EURO 2020’NİN EN KÖTÜ TAKIMI KİMDİ ?
* Sayın Köse, son sorumuz da EURO 2020 Futbol Şampiyonası üzerine.. Bu konuda genel bir değerlendirme yapar mısınız ? ( Saha, seyirci, organizasyon, maç yayını, takımlar, futbolcular, Teknik adamlar, hakemler vs.) Tek puan bile almadan elenen Şenol Güneş yönetimindeki Türk Milli Takımı’nın bu üzücü durumunu hangi sebeplere bağlıyorsunuz ? 2 ay sonra da Dünya Kupası elemeleri kaldığı yerden devam edecek.. Şu an grubunda lider olan takımımız gruptan çıkar mı sizce ?

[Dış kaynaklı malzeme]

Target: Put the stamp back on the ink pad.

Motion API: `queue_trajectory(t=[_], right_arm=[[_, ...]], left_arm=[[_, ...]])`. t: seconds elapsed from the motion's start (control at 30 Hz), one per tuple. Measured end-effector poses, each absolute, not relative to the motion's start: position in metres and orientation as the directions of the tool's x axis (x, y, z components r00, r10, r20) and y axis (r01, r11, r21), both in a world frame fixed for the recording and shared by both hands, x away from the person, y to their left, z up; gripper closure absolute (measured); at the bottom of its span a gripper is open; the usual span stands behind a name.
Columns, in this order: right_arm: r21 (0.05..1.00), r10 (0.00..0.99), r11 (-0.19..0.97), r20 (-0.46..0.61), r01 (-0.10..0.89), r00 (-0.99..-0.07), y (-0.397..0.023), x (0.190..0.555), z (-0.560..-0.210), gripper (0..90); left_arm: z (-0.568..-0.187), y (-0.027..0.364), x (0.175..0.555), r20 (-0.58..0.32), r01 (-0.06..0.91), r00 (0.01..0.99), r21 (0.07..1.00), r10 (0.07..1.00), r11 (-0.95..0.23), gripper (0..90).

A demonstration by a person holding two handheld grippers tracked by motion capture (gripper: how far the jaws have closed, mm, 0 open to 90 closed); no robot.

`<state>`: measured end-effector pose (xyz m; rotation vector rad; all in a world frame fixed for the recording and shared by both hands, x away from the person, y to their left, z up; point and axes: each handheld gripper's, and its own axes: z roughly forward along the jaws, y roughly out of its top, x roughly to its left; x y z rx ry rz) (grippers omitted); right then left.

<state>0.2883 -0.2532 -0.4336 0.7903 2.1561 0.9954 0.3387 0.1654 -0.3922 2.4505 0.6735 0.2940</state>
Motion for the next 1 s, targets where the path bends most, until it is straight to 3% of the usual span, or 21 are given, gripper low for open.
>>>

H. K : İlk önce futbola biraz zevk geldi ve seyirci tribüne döndü. Maçların bir ülkede değil de değişik ülkelerde oynanması bana hoş gelmedi fakat UEFA böyle bir karar aldı ve saygı duymak lazım. Sahada herşey mükemmel, futbolcular dürüst oynuyorlar. Hakemler çeyrek, yarı ve finali yönetmek için hata yapmamaya özen gösteriyorlar. Teknik adamların şıklığı ayrıca saha kenarına renk katıyor. Maç yayınları kusursuzdu.. Sahalar da bana göre mükemeldi.
Fakat en büyük hayal kırıklığı turnuvanın en kötü takımı olan ülkemin takımı Türkiye oldu. Çok yazık ama olan oldu. Türkiye açısından sonuç tam bir fiyasko. Sahada ne yaptığını bilmeyen, amatör ligde futbol bile bu kadar zevkli oynanırken iki pas yapamayan ve milyonları cepe indiren ruhu olmayan bir takım gördüm. Turnuvanın en kötü takımı idik ve tek valiz ile eve döndük (tek gol attık). Bizde milli ruh yok gibi geldi bana. Bak İtalyan’lara, milli marş okurken gözlerine bir bakın. Bizimkiler Bodrum’da önceden yer ayırtmışlar zaten.. Burak ile Arda (milli değil) purolarını yakıp tatilin keyfini çıkarıyorlar. Bunlar basına yansıyan, ya diğerleri? Utanmak lazım.
Benim en sevdiğim antrenörlerden Şenol Güneş adına çok üzüldüm. Bütün suçu üzerine aldı. Bakın sayın Atak, altyapın sağlam olmaz ise ofsayta düşersin. Bu şu oluyor, minik takımdan beri aldığın spor eğitimi, aile şımarıklığı ve adam kayırma. İşte sorun burada. Bunları aşarsak başarılı oluruz. Bu da bizim kültürümüzde ve aile yapımızda zor gözüküyor. Dünya kupasında inşallah başarılı oluruz. Şenol hoca bence sorunları çözer ve dinamik bir milli takımı karşımıza çıkarır.